Propane tanks need to be recertified every 10 years. See if yours has expired and get a propane detector to alert you to dangerous leaks.
Can I install a child car seat in an RV?
- The simple answer is that there is no safe or legal way to transport a child in a harnessed car seat or a booster seat in an RV
- RVs are not built to the same standards as other vehicles
- We encourage people to rent a trailer instead or have another adult drive the children, safely harnessed into their car seats, in a secondary vehicle o their destination
- Contact us at 1.877.247.5551 or email@example.com to connect with one of our BCAA Child Passenger Safety Educators.
Review your BCAA Membership coverage
Several days before you hit the road, be sure to review your BCAA Membership plan and check that you’ve got RV coverage added and the right towing distance in case of the unexpected.
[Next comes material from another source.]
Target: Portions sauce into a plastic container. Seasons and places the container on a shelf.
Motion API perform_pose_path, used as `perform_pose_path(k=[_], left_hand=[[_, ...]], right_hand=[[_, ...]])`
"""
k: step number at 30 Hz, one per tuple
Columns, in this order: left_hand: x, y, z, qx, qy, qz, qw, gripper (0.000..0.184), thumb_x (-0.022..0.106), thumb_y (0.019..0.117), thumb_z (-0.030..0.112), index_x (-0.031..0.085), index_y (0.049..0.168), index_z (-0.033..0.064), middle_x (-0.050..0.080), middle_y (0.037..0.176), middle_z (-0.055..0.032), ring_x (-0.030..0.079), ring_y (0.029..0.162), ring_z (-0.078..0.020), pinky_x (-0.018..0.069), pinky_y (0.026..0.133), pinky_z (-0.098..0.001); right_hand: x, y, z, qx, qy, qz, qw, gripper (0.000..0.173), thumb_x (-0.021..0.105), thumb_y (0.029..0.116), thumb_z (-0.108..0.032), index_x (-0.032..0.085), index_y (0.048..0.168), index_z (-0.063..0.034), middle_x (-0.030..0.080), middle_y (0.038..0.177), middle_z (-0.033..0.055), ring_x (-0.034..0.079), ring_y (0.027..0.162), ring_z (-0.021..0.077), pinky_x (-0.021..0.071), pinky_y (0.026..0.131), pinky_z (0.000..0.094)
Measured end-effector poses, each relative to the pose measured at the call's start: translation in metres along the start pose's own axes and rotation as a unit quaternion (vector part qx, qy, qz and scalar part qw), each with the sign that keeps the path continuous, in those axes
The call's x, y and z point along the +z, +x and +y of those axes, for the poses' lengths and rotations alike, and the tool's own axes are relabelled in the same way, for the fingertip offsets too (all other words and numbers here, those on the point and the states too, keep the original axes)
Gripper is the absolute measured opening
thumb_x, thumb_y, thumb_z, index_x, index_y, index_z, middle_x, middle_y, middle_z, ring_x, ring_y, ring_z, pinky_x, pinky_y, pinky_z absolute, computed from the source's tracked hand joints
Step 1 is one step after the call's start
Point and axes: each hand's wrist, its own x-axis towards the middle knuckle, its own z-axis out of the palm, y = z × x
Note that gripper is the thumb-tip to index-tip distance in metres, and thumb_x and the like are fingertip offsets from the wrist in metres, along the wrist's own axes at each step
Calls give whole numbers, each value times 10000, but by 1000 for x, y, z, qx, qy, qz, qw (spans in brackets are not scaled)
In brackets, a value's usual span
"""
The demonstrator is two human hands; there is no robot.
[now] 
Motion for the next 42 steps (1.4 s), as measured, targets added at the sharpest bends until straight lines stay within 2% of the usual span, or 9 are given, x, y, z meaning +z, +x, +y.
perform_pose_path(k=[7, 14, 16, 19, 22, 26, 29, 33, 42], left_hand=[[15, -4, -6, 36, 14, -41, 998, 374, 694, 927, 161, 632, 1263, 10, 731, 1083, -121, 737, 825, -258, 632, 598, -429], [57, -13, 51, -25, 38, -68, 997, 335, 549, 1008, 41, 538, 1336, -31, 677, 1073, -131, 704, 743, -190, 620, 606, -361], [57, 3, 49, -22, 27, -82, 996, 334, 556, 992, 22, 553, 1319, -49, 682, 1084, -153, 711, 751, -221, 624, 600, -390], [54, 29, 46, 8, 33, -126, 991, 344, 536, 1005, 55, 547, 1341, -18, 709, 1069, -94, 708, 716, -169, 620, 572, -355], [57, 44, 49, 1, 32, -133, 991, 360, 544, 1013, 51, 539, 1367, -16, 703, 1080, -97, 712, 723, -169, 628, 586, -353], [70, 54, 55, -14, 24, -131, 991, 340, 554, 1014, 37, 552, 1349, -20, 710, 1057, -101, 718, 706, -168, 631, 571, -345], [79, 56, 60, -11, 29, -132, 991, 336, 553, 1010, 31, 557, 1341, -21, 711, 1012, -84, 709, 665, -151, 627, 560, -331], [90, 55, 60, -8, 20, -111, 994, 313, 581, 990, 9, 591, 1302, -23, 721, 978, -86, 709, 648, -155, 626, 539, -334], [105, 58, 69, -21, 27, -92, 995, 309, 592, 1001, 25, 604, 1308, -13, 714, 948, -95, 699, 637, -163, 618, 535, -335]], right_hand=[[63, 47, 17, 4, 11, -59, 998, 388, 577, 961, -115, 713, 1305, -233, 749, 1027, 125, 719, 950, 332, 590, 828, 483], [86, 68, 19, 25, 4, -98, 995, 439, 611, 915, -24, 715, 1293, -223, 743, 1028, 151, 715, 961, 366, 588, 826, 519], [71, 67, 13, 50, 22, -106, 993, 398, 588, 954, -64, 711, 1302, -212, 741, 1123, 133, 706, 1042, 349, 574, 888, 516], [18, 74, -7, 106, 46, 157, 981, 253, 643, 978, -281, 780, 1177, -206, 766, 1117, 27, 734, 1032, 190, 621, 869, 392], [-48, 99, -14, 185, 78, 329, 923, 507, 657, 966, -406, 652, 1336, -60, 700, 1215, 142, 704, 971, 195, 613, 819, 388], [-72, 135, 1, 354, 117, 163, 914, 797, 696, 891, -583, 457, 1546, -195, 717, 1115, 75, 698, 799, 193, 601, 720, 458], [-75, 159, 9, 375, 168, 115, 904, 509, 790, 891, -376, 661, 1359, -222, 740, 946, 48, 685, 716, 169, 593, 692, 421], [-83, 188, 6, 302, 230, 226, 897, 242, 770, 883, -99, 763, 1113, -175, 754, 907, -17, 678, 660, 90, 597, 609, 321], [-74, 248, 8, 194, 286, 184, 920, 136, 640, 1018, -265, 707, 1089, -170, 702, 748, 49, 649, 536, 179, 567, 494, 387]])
For those venturing further, you may want to consider upgrading to a Premier Membership (with RV coverage added), which provides up to 320 kilometres of towing distance.
However far you travel, cut some costs on all your summer drives by saving 3 c/L off fuel at Shell. Make life even easier by adding your BCAA Membership to the Shell App and pay from your phone using Shell EasyPay™ . While you’re filling up, stock up on treats and keep your RV sparkling with 10% off car washes and in-store purchases at participating Shell stations.
Look into RV Insurance
You’ve already got car insurance…now it’s time to insure your RV, too. Roam free with BCAA RV insurance, as we offer broad protection and flexible coverage. You’ll save money, too, as Members save 10% on BCAA RV Insurance. Get a quote online or call 1.888.268.2222.
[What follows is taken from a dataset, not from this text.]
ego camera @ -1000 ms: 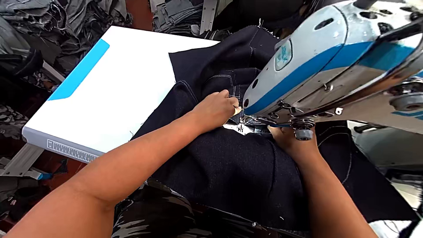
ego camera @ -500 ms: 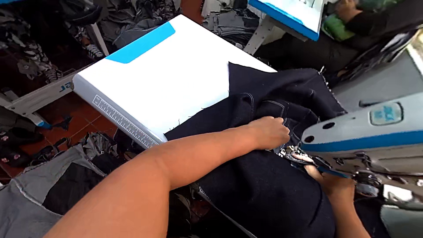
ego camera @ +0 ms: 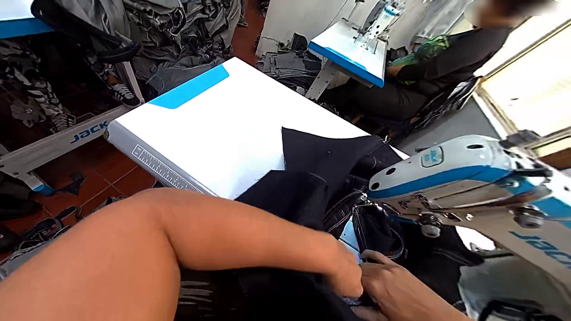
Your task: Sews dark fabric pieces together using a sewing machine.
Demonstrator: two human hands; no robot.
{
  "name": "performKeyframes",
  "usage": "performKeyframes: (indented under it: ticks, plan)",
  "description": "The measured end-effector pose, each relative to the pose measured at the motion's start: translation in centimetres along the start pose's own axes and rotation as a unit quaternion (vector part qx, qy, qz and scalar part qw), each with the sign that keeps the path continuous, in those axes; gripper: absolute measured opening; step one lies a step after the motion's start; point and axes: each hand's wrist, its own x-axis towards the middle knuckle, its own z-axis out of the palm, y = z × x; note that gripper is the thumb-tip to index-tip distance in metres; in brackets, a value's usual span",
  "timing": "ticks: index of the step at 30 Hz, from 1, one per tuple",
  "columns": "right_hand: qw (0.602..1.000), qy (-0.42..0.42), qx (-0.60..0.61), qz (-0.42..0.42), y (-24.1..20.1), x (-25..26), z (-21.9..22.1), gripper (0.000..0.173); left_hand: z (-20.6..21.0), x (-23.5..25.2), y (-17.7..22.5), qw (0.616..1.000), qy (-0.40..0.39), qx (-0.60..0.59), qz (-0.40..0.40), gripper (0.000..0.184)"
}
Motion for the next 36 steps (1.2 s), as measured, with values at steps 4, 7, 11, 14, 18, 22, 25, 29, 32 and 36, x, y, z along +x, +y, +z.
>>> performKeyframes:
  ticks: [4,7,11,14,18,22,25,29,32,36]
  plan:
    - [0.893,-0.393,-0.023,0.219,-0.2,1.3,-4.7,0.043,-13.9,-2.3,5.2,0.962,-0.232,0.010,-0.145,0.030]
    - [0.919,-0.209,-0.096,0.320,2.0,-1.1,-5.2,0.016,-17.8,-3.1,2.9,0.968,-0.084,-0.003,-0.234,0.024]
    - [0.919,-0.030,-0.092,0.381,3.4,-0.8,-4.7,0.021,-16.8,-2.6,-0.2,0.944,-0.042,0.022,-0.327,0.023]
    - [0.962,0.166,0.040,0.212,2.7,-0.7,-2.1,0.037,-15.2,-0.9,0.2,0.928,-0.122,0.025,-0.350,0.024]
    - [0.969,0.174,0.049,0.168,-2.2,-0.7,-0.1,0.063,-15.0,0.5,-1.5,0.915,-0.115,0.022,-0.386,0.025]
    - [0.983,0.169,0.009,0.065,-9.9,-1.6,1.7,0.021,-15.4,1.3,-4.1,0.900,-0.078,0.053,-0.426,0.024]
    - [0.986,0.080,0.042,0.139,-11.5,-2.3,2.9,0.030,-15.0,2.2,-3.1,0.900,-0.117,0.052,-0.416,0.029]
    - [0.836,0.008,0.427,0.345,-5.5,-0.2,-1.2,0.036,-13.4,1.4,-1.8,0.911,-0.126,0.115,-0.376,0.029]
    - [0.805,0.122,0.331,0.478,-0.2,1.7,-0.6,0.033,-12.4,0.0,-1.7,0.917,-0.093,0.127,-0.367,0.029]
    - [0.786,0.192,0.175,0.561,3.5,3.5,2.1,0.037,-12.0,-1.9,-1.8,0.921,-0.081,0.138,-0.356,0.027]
Check for provincial emergency notifications
With the high demand for travel during the summer and some communities working hard to respond to emergencies and evacuations due to wildfires, it's essential to prepare before you go and consider the destinations you are travelling to. See emergencyinfobc.gov.bc.ca.
Once your recreational vehicle is ready for the open road, we’ll see you around the lakes and campsites!